Overseas Dreams

By Lori Johnston January 31, 2010

As a native of England, Bill Burnley may have an innate insight into the minds of international travelers.

He says the first time that Europeans—the most promising overseas market—visit Florida, they can’t resist the Orlando theme parks. On their second trip, they still spend time at Walt Disney World, Universal Studios and the water parks, but venture out on day trips to St. Petersburg, Clearwater Beach or Daytona Beach.

On their third trip, Burnley sees a huge opportunity for businesses like his Manatee County property management company, because that’s when visitors finally free themselves from the clutches of central Florida.

“They realize there’s more to Florida than Orlando and Disney,” says Burnley, who has owned Anna Maria Gulf Coast Rentals for 12 years. Burnley would like to see more European tourists fill his properties.

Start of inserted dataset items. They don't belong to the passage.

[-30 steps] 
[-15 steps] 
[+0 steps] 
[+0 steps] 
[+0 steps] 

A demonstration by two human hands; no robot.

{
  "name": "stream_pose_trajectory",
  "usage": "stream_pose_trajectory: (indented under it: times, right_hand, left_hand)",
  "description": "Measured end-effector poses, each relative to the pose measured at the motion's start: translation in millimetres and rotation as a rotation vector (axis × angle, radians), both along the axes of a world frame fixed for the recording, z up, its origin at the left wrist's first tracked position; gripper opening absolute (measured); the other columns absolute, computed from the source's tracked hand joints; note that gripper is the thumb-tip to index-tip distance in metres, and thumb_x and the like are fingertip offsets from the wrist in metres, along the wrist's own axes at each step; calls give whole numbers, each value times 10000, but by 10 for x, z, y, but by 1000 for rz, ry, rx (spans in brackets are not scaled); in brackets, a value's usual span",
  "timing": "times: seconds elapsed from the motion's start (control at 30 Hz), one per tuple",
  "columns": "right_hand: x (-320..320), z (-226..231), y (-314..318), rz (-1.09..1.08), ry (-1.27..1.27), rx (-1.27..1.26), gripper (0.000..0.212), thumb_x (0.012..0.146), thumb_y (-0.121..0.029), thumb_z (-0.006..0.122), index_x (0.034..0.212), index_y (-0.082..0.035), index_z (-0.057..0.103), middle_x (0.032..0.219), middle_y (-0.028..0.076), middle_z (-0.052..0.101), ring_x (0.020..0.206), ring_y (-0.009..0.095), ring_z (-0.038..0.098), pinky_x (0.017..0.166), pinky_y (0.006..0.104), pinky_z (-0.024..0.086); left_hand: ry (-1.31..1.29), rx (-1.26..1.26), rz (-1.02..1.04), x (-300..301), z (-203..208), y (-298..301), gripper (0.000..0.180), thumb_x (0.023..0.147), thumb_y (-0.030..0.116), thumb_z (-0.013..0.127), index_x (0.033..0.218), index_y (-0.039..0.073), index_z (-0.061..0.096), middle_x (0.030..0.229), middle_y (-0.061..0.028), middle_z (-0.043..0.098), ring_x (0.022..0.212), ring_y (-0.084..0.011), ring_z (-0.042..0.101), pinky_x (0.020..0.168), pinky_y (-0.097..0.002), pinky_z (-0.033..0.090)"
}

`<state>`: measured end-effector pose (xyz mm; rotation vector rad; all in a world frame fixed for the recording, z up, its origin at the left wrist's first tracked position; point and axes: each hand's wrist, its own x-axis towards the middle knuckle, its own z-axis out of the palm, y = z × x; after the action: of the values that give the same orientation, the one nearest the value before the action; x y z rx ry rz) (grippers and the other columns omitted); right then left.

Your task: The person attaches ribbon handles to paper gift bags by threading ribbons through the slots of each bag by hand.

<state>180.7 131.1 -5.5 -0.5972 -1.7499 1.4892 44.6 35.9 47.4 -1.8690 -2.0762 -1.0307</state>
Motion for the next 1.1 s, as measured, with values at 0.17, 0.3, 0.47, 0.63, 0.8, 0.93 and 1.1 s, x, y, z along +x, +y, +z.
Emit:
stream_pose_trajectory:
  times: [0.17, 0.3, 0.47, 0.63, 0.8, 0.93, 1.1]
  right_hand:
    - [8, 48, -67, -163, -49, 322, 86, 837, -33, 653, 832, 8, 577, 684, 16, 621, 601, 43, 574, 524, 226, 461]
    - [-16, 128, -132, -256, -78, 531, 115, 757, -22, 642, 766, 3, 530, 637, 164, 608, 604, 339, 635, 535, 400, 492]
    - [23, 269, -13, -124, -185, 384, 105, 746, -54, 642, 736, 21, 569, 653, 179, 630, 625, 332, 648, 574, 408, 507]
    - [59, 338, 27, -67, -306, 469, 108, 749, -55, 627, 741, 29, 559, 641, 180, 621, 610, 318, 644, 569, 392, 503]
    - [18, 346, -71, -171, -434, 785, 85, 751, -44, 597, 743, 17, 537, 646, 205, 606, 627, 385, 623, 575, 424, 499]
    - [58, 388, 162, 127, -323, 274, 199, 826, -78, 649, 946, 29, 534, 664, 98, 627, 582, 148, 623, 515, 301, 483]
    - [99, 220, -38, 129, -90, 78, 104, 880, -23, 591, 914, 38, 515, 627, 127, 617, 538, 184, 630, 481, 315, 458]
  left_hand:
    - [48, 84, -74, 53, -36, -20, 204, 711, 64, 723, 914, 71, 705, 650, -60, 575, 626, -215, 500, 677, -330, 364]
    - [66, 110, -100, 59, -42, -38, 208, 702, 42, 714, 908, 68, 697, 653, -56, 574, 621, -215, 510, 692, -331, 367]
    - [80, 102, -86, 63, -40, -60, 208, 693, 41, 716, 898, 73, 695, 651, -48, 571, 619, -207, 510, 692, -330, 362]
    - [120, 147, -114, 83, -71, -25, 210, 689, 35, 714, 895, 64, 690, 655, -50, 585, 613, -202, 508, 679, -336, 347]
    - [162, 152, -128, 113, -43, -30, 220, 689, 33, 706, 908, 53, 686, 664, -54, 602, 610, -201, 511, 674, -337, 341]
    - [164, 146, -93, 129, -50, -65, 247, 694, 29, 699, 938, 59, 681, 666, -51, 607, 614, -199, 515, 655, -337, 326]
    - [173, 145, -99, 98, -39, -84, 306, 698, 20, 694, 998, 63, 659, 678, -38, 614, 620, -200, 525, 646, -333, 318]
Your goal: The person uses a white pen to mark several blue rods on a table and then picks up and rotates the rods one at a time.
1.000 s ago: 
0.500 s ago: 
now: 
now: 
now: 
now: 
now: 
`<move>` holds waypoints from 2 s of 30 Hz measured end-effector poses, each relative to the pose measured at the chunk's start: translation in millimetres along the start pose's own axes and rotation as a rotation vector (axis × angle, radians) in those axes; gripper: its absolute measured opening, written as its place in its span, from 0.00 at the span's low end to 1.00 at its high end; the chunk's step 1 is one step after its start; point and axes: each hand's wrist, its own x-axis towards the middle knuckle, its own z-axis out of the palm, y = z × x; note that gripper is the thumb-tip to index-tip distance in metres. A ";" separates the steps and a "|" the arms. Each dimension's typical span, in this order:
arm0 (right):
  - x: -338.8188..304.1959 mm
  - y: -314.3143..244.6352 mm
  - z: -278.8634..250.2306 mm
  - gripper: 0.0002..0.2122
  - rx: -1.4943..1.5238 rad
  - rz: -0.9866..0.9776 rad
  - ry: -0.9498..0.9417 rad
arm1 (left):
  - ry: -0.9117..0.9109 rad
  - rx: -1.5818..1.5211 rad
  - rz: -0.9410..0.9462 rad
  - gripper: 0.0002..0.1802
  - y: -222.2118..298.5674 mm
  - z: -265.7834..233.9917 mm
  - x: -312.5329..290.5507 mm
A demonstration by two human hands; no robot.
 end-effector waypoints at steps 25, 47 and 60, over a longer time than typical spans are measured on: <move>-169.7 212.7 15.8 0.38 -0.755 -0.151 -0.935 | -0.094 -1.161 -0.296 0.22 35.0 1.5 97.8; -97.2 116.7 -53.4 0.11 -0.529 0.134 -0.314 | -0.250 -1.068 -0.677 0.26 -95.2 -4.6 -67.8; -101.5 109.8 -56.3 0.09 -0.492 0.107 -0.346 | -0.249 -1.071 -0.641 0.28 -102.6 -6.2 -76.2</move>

He’s not the only one. European visitors are coveted by tourism officials here and around the state. Because they travel greater distances to get here, “They stay longer and spend more,” says Walter Klages, founder of Tampa-based Research Data Services, which assists the visitor and convention bureaus in Manatee and Sarasota.

European travel has gone up and down through the decades. Europeans began visiting the area in great numbers in the 1980s, peaking in 1984-85. Visitor volume, which dropped off after flights became more limited, was followed by an increase again in the mid ’90s, only to be hammered again by tight Homeland Security restrictions after 9/11. Last year, however, because of the global recession, international traffic in 2009 was down.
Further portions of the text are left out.